- YOUR ASSIGNMENT
Quote the entries below from the line with "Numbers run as" through the line with "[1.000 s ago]", both ends included, and only those lines.

- Saved data entries
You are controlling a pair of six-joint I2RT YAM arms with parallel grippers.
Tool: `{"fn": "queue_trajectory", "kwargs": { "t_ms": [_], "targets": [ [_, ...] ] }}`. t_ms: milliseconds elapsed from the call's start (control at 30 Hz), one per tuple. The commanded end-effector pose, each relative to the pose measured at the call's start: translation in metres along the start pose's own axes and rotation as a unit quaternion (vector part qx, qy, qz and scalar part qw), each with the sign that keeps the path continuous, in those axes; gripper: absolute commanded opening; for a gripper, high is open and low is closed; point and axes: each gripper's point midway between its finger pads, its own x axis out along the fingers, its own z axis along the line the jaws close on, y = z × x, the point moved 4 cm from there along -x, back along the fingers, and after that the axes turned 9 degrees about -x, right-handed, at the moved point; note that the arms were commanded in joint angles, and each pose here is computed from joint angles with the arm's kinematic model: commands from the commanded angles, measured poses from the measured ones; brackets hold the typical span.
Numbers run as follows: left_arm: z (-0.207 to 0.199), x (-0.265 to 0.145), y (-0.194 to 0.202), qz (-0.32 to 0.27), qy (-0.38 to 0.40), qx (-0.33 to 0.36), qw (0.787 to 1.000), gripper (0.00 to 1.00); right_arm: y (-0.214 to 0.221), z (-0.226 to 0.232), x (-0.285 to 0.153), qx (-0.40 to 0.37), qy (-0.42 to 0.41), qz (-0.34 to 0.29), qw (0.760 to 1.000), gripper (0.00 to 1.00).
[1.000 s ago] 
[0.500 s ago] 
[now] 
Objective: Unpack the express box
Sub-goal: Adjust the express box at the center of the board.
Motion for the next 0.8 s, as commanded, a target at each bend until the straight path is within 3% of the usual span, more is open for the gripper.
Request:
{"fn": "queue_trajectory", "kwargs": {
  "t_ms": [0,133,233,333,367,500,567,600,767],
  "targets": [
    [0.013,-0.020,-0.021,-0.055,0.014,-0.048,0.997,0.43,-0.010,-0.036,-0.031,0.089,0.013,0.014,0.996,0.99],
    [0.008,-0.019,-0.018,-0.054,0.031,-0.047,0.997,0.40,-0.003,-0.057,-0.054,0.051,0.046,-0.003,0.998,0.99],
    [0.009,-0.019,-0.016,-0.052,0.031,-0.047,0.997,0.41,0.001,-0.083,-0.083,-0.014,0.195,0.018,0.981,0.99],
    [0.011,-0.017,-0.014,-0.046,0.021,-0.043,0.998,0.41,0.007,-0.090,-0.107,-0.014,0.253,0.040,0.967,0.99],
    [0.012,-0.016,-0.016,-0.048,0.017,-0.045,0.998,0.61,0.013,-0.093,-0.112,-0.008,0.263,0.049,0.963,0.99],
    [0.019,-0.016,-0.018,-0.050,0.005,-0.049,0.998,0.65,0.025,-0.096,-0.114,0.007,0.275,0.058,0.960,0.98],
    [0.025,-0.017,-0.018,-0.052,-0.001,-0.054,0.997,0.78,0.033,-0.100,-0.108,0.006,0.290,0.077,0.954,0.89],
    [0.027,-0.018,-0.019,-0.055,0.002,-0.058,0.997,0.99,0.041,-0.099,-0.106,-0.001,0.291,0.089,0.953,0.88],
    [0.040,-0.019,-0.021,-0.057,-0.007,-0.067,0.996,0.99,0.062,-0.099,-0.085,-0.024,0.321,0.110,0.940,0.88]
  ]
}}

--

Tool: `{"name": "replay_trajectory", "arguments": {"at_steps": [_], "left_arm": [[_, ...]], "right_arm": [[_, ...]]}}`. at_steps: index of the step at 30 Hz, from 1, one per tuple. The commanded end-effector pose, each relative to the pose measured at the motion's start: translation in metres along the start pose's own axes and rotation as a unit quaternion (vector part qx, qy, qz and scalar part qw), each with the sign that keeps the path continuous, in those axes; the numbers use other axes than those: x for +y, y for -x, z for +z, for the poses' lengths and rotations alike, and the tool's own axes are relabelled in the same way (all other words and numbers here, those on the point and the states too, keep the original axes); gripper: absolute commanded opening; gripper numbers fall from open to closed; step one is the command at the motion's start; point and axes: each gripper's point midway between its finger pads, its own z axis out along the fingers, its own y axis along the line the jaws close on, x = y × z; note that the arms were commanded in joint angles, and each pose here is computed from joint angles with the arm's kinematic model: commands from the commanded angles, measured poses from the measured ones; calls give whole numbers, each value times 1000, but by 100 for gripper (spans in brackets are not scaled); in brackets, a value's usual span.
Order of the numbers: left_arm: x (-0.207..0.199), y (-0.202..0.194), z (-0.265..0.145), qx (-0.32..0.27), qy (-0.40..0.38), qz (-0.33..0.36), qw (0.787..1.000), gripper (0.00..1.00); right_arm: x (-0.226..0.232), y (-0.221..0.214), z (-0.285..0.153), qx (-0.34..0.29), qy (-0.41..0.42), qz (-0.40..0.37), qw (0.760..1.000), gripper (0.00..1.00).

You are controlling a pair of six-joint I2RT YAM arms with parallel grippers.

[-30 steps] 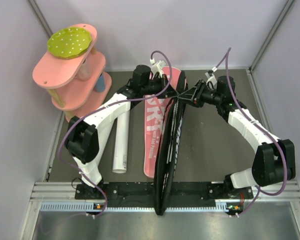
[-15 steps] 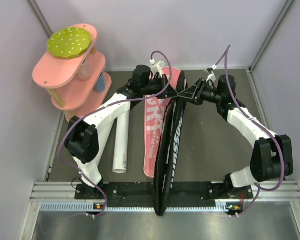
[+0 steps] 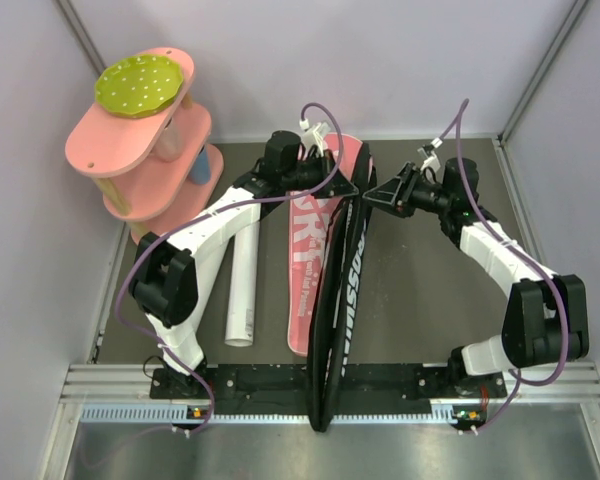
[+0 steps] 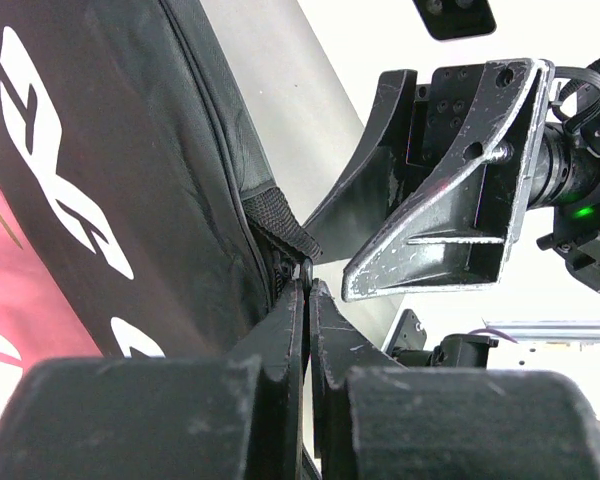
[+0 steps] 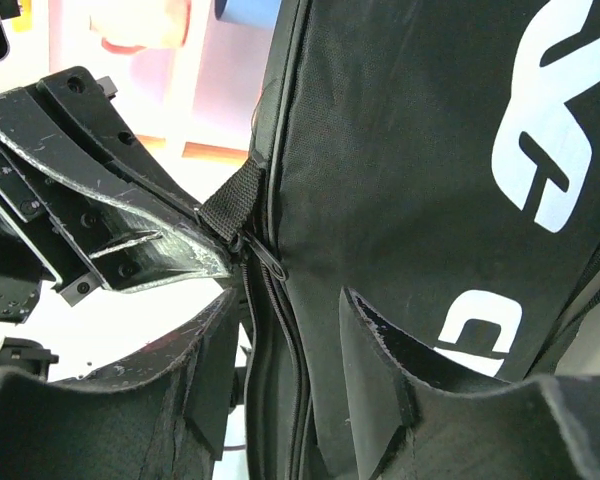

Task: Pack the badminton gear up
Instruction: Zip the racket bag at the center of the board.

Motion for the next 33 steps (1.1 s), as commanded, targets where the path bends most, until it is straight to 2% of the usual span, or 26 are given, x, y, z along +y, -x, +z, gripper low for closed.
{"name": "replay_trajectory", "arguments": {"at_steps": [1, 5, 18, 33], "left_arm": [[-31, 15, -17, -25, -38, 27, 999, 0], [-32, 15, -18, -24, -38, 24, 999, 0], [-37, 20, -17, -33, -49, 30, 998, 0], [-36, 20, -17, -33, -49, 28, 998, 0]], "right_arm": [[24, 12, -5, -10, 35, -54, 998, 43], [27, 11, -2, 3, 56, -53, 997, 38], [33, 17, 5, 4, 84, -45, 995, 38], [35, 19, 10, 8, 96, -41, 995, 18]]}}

- ANSWER FOR THE TASK
Numbers run as follows: left_arm: z (-0.207 to 0.199), x (-0.265 to 0.145), y (-0.194 to 0.202), qz (-0.32 to 0.27), qy (-0.38 to 0.40), qx (-0.33 to 0.36), qw (0.787 to 1.000), gripper (0.00 to 1.00); right_arm: y (-0.214 to 0.221), z (-0.226 to 0.232), x (-0.285 to 0.153), qx (-0.40 to 0.37), qy (-0.42 to 0.41), qz (-0.34 to 0.29), qw (0.760 to 1.000), gripper (0.00 to 1.00).
[1.000 s ago] 

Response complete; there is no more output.